Spirituality can boost health and well-being: Researchers

More attention on spirituality may lead to improved health and well-being in patients, according to a new article from researchers.

The new Health Affairs article pointed to evidence-based recommendations on how spirituality can be addressed during serious illness and in health. The Harvard-affiliated researchers said that some factors of spirituality can boost health outcomes in patients, citing previous studies.

“The growing body of robust, empirical research strongly links spiritual beliefs, states of being, communal practices, and private rituals to a range of beneficial health outcomes including lower all-cause mortality. This has led some public health scholars to call spirituality and religion determinants of health,” the researchers wrote.

The researchers also wrote how faith-based communities and organizations could partner with health care providers to help connect patients with the care they need. The article states that those faith-based communities can “serve as bridges to resources related to other social determinants of health,” like where people live and work.

The researchers included a series of recommendations in their article for how to integrate spirituality and health care, including increasing education of “basic spiritual and religious literacy” in training for health care settings. They also recommend strengthening relationships between health care leaders and those in spiritual communities.

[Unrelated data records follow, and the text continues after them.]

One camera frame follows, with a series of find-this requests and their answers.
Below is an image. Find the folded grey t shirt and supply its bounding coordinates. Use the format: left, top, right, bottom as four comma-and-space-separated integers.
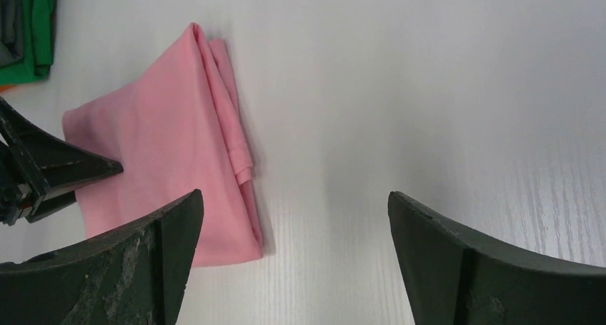
1, 0, 24, 67

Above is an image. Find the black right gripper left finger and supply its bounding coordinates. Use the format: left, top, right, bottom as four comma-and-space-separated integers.
1, 190, 204, 324

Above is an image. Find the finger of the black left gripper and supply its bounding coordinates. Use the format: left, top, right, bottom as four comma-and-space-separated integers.
1, 99, 123, 224

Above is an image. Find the pink t shirt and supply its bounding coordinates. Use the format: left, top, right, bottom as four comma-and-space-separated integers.
62, 23, 264, 267

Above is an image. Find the folded green t shirt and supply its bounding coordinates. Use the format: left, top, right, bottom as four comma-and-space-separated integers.
1, 0, 57, 85

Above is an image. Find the folded orange t shirt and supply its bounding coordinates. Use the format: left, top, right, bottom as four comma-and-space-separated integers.
0, 85, 18, 93

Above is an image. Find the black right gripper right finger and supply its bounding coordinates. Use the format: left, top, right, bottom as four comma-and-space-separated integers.
387, 191, 605, 324

The article said that the recommendations outlined are just a “starting point” into how they can weave together spirituality and the clinical health system. The article said public health practices should look into new ways they can “recognize spiritual determinants of health as a vital dimension, and extension, of whole-person, whole-community well-being.”

“In a reimagined clinical and public health system, spiritual factors would be routinely considered in creating person- and community-centered policy and practice,” the researchers wrote.

“Although the intersections between spirituality and well-being have existed through millennia, a compelling body of empirical research currently allows policy makers to learn from and build on numerous contemporary models of integrated health policies and practices,” they wrote in their conclusion.